ACTION ITEM: Each of the entries beneath this task should be written out exactly.

Dataset records:
——
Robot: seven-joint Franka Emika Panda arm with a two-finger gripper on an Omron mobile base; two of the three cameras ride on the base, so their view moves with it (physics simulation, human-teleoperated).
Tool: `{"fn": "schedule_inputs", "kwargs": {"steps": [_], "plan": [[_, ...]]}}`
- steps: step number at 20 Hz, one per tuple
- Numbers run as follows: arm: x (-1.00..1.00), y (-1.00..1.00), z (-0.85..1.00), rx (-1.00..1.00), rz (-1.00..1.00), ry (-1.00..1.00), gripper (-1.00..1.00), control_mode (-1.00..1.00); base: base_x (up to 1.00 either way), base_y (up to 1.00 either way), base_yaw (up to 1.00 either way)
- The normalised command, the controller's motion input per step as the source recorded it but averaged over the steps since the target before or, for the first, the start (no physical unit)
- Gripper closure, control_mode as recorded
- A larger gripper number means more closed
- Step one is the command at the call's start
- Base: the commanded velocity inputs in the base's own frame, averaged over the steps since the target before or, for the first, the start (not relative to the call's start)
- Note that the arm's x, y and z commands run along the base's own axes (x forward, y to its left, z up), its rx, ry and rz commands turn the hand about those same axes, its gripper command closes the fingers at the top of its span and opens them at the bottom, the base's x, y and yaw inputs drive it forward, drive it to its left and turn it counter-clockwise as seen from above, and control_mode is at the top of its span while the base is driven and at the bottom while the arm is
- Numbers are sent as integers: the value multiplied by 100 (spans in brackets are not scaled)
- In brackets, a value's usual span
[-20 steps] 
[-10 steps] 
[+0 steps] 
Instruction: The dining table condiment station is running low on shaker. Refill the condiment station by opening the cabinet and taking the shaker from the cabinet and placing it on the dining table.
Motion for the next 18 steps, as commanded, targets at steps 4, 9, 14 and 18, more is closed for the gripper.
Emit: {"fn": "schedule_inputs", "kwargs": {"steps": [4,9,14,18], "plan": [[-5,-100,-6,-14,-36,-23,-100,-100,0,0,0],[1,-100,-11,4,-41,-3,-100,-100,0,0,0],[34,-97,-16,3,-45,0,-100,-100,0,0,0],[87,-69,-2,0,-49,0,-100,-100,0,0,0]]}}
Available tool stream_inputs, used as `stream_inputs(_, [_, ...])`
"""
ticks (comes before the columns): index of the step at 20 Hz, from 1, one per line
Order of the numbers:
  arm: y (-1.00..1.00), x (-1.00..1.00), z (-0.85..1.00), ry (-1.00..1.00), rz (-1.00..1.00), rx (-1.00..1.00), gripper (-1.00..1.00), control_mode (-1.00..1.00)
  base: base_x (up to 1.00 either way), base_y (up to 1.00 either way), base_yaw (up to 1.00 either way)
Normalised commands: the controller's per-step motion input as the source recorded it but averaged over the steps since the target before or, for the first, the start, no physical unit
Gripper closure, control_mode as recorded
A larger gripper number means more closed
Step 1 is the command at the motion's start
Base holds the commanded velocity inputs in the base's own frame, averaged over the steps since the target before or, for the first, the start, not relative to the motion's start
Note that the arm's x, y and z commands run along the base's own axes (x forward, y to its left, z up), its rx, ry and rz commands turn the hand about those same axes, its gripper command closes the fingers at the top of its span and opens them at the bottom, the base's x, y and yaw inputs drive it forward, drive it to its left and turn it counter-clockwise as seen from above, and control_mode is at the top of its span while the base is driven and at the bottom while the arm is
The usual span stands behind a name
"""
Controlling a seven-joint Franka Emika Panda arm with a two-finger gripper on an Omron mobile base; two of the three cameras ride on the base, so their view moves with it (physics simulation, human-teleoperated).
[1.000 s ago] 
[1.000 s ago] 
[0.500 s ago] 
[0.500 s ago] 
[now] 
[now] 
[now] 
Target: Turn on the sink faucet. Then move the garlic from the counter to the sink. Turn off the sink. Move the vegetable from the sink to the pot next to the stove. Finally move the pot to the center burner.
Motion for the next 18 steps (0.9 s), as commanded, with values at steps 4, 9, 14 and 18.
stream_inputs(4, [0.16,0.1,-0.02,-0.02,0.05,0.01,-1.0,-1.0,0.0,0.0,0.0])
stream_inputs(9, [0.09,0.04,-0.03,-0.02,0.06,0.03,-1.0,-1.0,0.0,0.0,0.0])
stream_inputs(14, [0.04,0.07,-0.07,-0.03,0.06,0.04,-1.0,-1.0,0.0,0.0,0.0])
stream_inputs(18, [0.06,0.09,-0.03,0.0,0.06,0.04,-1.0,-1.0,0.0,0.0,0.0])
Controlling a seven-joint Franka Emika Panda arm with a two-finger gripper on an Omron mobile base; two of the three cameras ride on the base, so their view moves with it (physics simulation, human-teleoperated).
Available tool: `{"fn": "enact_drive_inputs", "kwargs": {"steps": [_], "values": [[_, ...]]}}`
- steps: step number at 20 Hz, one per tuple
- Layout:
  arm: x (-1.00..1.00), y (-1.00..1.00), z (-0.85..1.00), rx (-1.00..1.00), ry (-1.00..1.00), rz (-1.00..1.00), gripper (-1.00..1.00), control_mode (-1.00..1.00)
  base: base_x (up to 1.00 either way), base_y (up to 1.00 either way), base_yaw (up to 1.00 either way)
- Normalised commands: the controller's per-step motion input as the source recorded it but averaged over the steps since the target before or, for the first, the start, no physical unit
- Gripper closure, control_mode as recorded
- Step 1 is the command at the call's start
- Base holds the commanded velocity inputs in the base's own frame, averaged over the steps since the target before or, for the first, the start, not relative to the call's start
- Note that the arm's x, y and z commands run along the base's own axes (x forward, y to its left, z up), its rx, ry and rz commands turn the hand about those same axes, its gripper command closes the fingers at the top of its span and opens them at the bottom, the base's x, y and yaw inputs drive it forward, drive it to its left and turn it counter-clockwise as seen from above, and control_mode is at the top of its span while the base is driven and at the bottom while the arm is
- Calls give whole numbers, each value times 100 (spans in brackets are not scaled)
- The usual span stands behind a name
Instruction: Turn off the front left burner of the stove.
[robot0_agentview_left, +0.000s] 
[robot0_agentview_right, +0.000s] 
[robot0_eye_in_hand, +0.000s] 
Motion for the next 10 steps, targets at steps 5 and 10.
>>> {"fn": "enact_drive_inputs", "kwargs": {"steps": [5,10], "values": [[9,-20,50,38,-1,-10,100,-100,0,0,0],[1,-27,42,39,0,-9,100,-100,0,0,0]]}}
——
SOLUTION TO THE PROBLEM:
Robot: seven-joint Franka Emika Panda arm with a two-finger gripper on an Omron mobile base; two of the three cameras ride on the base, so their view moves with it (physics simulation, human-teleoperated).
Tool: `{"fn": "schedule_inputs", "kwargs": {"steps": [_], "plan": [[_, ...]]}}`
- steps: step number at 20 Hz, one per tuple
- Numbers run as follows: arm: x (-1.00..1.00), y (-1.00..1.00), z (-0.85..1.00), rx (-1.00..1.00), rz (-1.00..1.00), ry (-1.00..1.00), gripper (-1.00..1.00), control_mode (-1.00..1.00); base: base_x (up to 1.00 either way), base_y (up to 1.00 either way), base_yaw (up to 1.00 either way)
- The normalised command, the controller's motion input per step as the source recorded it but averaged over the steps since the target before or, for the first, the start (no physical unit)
- Gripper closure, control_mode as recorded
- A larger gripper number means more closed
- Step one is the command at the call's start
- Base: the commanded velocity inputs in the base's own frame, averaged over the steps since the target before or, for the first, the start (not relative to the call's start)
- Note that the arm's x, y and z commands run along the base's own axes (x forward, y to its left, z up), its rx, ry and rz commands turn the hand about those same axes, its gripper command closes the fingers at the top of its span and opens them at the bottom, the base's x, y and yaw inputs drive it forward, drive it to its left and turn it counter-clockwise as seen from above, and control_mode is at the top of its span while the base is driven and at the bottom while the arm is
- Numbers are sent as integers: the value multiplied by 100 (spans in brackets are not scaled)
- In brackets, a value's usual span
[-20 steps] 
[-10 steps] 
[+0 steps] 
Instruction: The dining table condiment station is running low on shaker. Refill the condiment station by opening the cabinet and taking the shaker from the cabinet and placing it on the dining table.
Motion for the next 18 steps, as commanded, targets at steps 4, 9, 14 and 18, more is closed for the gripper.
Emit: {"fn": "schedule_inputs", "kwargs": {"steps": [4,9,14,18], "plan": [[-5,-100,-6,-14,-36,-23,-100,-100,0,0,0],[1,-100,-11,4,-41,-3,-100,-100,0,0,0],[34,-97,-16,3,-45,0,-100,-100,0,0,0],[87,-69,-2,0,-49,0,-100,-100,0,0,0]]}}
Available tool stream_inputs, used as `stream_inputs(_, [_, ...])`
"""
ticks (comes before the columns): index of the step at 20 Hz, from 1, one per line
Order of the numbers:
  arm: y (-1.00..1.00), x (-1.00..1.00), z (-0.85..1.00), ry (-1.00..1.00), rz (-1.00..1.00), rx (-1.00..1.00), gripper (-1.00..1.00), control_mode (-1.00..1.00)
  base: base_x (up to 1.00 either way), base_y (up to 1.00 either way), base_yaw (up to 1.00 either way)
Normalised commands: the controller's per-step motion input as the source recorded it but averaged over the steps since the target before or, for the first, the start, no physical unit
Gripper closure, control_mode as recorded
A larger gripper number means more closed
Step 1 is the command at the motion's start
Base holds the commanded velocity inputs in the base's own frame, averaged over the steps since the target before or, for the first, the start, not relative to the motion's start
Note that the arm's x, y and z commands run along the base's own axes (x forward, y to its left, z up), its rx, ry and rz commands turn the hand about those same axes, its gripper command closes the fingers at the top of its span and opens them at the bottom, the base's x, y and yaw inputs drive it forward, drive it to its left and turn it counter-clockwise as seen from above, and control_mode is at the top of its span while the base is driven and at the bottom while the arm is
The usual span stands behind a name
"""
Controlling a seven-joint Franka Emika Panda arm with a two-finger gripper on an Omron mobile base; two of the three cameras ride on the base, so their view moves with it (physics simulation, human-teleoperated).
[1.000 s ago] 
[1.000 s ago] 
[0.500 s ago] 
[0.500 s ago] 
[now] 
[now] 
[now] 
Target: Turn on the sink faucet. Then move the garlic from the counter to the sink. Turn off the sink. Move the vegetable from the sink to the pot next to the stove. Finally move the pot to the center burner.
Motion for the next 18 steps (0.9 s), as commanded, with values at steps 4, 9, 14 and 18.
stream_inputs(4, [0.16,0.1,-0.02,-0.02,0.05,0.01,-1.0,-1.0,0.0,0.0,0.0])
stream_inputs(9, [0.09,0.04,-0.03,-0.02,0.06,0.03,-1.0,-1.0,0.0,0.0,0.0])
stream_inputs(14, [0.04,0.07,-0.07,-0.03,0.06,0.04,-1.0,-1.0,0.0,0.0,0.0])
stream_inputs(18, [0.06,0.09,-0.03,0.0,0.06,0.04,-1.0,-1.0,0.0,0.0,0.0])
Controlling a seven-joint Franka Emika Panda arm with a two-finger gripper on an Omron mobile base; two of the three cameras ride on the base, so their view moves with it (physics simulation, human-teleoperated).
Available tool: `{"fn": "enact_drive_inputs", "kwargs": {"steps": [_], "values": [[_, ...]]}}`
- steps: step number at 20 Hz, one per tuple
- Layout:
  arm: x (-1.00..1.00), y (-1.00..1.00), z (-0.85..1.00), rx (-1.00..1.00), ry (-1.00..1.00), rz (-1.00..1.00), gripper (-1.00..1.00), control_mode (-1.00..1.00)
  base: base_x (up to 1.00 either way), base_y (up to 1.00 either way), base_yaw (up to 1.00 either way)
- Normalised commands: the controller's per-step motion input as the source recorded it but averaged over the steps since the target before or, for the first, the start, no physical unit
- Gripper closure, control_mode as recorded
- Step 1 is the command at the call's start
- Base holds the commanded velocity inputs in the base's own frame, averaged over the steps since the target before or, for the first, the start, not relative to the call's start
- Note that the arm's x, y and z commands run along the base's own axes (x forward, y to its left, z up), its rx, ry and rz commands turn the hand about those same axes, its gripper command closes the fingers at the top of its span and opens them at the bottom, the base's x, y and yaw inputs drive it forward, drive it to its left and turn it counter-clockwise as seen from above, and control_mode is at the top of its span while the base is driven and at the bottom while the arm is
- Calls give whole numbers, each value times 100 (spans in brackets are not scaled)
- The usual span stands behind a name
Instruction: Turn off the front left burner of the stove.
[robot0_agentview_left, +0.000s] 
[robot0_agentview_right, +0.000s] 
[robot0_eye_in_hand, +0.000s] 
Motion for the next 10 steps, targets at steps 5 and 10.
>>> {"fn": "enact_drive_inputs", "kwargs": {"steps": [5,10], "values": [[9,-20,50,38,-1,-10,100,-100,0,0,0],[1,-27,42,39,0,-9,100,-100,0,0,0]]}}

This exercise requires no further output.